(Required action): Using the data below, find how many lines include the word "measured" and report that figure alone.

>>>>

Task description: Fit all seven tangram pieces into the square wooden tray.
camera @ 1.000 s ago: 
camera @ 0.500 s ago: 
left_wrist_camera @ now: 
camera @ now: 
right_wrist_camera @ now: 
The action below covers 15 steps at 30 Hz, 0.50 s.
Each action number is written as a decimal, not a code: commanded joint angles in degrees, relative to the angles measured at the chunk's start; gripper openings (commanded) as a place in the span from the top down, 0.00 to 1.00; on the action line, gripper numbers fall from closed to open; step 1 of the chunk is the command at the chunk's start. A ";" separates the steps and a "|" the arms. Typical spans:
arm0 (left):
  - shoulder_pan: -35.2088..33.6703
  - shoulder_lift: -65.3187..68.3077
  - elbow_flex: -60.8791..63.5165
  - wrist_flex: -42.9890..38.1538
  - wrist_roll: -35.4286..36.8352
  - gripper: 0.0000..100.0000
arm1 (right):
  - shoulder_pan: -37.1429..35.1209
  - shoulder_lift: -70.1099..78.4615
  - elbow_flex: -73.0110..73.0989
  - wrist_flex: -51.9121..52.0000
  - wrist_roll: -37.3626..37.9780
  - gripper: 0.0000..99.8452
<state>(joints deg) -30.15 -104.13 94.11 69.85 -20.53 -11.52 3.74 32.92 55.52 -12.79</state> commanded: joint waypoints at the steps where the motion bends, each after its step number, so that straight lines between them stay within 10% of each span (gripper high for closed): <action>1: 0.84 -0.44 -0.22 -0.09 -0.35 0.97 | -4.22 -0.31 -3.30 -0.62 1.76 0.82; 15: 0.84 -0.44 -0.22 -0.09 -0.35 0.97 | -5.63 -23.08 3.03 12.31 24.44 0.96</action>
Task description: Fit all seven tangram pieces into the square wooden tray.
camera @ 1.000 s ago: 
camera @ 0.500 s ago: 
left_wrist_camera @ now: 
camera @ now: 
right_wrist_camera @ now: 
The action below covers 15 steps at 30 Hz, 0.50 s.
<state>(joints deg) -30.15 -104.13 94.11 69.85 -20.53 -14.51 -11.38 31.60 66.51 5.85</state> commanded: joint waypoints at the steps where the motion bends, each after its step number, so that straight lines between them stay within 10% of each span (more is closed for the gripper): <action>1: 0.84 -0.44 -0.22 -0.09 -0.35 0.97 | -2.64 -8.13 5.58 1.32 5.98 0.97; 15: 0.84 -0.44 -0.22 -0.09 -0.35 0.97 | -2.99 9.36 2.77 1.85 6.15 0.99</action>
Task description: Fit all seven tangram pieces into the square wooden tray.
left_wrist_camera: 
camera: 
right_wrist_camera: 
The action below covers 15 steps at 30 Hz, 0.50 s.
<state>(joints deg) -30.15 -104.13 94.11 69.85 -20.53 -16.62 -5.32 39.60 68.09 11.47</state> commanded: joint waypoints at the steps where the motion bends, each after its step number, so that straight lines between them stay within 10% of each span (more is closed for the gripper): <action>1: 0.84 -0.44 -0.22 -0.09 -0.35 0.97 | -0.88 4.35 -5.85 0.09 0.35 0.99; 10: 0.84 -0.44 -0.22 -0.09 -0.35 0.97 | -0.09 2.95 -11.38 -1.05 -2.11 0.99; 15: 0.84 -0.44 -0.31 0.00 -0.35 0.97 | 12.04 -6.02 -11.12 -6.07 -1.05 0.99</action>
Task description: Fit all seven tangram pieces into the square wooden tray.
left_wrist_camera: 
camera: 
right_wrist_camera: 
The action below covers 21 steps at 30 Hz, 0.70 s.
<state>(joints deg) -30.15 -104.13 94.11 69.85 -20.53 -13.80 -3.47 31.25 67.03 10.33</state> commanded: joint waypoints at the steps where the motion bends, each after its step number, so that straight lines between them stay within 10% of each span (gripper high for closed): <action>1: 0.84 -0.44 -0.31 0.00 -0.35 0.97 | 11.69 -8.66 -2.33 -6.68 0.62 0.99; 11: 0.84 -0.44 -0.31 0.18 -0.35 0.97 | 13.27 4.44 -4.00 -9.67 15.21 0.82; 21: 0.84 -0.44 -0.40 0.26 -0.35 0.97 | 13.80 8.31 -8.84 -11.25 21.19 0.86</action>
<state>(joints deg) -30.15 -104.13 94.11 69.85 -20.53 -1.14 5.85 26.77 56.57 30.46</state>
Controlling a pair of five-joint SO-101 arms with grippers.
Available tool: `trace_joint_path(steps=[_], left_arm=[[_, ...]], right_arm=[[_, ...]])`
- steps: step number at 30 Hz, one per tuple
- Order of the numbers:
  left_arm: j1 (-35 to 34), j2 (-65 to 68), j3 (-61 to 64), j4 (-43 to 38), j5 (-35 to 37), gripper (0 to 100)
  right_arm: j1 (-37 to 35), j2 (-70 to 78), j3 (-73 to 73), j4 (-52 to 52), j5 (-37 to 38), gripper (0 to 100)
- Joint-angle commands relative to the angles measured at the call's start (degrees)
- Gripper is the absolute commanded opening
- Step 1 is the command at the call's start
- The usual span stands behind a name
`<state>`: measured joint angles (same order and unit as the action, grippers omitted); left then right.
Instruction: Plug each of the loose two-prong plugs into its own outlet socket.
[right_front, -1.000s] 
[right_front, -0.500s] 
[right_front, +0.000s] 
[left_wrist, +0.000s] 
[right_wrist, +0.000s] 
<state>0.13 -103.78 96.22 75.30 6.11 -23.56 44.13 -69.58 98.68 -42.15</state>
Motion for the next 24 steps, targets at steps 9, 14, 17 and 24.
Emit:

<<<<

(Answer below): 3